Positron source for the GBAR experiment

The High Intensity Positron Source (SOPHI) is the experimental platform for the Gravitational Behavior of Antimatter at Rest (GBAR) experiment led by physicists from the Particle Physics Department’s. This experiment intends to measure the gravitational constant for antimatter. It is accompanied by a trap for accumulating positrons and an analysis line for use in developing materials.

 

The SOPHI source

 

The positrons are produced when electrons interact with a tungsten target. They are then collected and guided by a magnetic system. The innovative aspect of the system lies in the low energy of the incident electrons, resulting in a positron beam with high energy and pulse dispersion. The challenge is to capture these positrons and separate them from the electrons, which outnumber them by a thousand to one.

 

Installed in 2007 in Building 126 at CEA Saclay which used to house the older SATURNE accelerator, the source is fed from a linear accelerator generating electrons at 6 MeV. Based on a concept patented by the physicists Patrice Perez and André Rosowsky, this demonstrator was funded by the French National Research Agency (ANR) in 2005, and by the local authority of the Essonne department in 2006. Following a commissioning process lasting several years, the source entered operation in 2010.

 
Positron source for the GBAR experiment

The SOPHI high intensity positron source.

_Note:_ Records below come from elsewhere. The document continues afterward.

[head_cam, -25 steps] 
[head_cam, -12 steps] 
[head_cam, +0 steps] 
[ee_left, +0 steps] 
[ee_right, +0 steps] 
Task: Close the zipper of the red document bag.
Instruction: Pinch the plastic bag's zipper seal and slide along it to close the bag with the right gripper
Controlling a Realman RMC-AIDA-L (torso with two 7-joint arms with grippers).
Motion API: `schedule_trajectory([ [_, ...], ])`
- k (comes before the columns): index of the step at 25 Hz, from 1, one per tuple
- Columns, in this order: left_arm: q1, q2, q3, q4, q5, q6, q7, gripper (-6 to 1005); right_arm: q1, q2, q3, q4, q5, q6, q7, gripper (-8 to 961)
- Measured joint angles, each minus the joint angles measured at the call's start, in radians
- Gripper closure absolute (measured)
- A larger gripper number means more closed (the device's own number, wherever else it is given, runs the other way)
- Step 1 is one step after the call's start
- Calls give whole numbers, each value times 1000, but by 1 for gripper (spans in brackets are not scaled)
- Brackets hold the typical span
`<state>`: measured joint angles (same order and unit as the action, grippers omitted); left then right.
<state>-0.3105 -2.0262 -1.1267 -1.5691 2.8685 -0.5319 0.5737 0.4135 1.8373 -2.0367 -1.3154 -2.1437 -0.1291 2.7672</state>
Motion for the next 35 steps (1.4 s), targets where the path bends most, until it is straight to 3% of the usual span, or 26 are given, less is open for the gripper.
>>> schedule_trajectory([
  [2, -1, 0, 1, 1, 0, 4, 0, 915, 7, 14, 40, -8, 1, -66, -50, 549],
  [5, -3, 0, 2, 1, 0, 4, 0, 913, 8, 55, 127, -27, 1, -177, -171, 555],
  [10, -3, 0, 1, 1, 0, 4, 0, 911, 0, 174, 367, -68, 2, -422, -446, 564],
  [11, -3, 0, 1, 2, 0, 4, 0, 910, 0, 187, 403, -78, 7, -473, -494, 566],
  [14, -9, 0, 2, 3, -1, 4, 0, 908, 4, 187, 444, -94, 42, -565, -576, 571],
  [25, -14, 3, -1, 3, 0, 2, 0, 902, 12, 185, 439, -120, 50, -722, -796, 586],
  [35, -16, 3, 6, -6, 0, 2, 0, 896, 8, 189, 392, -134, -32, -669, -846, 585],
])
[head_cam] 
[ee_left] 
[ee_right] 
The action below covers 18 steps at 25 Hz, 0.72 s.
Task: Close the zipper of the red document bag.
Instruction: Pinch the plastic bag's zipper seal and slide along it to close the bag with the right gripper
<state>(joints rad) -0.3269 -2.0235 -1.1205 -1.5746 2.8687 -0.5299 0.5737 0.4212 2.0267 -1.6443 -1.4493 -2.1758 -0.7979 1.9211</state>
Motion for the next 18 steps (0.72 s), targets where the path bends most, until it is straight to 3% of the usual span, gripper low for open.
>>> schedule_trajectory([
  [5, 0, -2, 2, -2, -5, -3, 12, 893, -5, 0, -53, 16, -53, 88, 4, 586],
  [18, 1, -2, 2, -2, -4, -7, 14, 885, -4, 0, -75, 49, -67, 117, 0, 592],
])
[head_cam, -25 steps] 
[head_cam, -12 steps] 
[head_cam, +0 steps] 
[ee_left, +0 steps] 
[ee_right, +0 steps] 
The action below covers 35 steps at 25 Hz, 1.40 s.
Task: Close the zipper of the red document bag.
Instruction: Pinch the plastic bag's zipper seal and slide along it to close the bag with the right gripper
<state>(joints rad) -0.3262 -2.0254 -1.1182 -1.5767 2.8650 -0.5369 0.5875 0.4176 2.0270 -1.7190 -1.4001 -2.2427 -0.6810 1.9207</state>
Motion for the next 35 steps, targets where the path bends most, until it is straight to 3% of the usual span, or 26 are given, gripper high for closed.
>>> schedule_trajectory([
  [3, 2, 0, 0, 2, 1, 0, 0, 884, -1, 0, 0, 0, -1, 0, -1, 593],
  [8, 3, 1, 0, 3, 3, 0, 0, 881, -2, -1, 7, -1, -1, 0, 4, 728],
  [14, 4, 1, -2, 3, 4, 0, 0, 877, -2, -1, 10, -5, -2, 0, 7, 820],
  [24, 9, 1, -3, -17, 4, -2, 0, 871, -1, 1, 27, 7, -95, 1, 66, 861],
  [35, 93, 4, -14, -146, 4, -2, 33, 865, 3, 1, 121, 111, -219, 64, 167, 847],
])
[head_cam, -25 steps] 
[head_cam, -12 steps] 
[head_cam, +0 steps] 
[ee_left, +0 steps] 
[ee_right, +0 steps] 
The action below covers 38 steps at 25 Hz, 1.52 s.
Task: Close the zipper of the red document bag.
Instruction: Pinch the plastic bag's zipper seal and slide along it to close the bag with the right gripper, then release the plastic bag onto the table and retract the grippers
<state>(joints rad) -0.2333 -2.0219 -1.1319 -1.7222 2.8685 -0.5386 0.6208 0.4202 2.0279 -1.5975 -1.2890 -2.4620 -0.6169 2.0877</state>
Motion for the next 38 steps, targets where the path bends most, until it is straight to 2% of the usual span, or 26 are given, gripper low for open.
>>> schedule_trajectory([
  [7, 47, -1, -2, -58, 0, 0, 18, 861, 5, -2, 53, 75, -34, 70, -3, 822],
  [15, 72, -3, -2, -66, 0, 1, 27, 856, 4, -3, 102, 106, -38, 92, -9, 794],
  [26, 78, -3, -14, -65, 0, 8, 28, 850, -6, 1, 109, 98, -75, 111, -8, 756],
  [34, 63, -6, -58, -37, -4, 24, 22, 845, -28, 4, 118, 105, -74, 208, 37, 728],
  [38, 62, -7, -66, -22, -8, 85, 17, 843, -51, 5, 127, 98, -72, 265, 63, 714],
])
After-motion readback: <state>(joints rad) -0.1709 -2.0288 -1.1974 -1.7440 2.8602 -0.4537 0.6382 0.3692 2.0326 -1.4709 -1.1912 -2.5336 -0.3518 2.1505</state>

Transport of positrons and magnetic trap

 

A magnetic guidance system is used to extract the positrons from the radiological protection bunker and to attenuate the pulsed nature of the positron flow resulting from the temporal structure of the electron accelerator.

 

With funding from the ANR POSITRAP project, a magnetic positron storage trap on loan from the Japanese Riken Institute was installed and recommissioned on the main positron production line in 2011.

 

Use of positrons in material science

 

At the same time, a number of studies were carried out in collaboration with the CERN teams led by Professor André Rubbia with the aim of identifying materials capable of generating large quantities of positronium. Positrons are also used in materials science as probes to characterize the size of point defects in crystal structures. The new source may eventually be used to replace the sodium-22 sources that currently supply positrons for materials science applications.

 

The GBAR collaboration

 

The ultimate aim of the GBAR experiment is to identify the sign and measure the intensity of terrestrial gravitational acceleration for antimatter. In the extreme cases of models that allow for the possibility of negative acceleration, an atom of antimatter subjected to the Earth's gravity alone would rise rather than fall. The experiment proposal submitted to CERN in 2011 was accepted by the Research Board in May 2012, and a collaborative framework involving twelve European research institutes is currently being established in order to seek funding.

 
Positron source for the GBAR experiment

Experimental principles for making antihydrogen and for the materials science applications.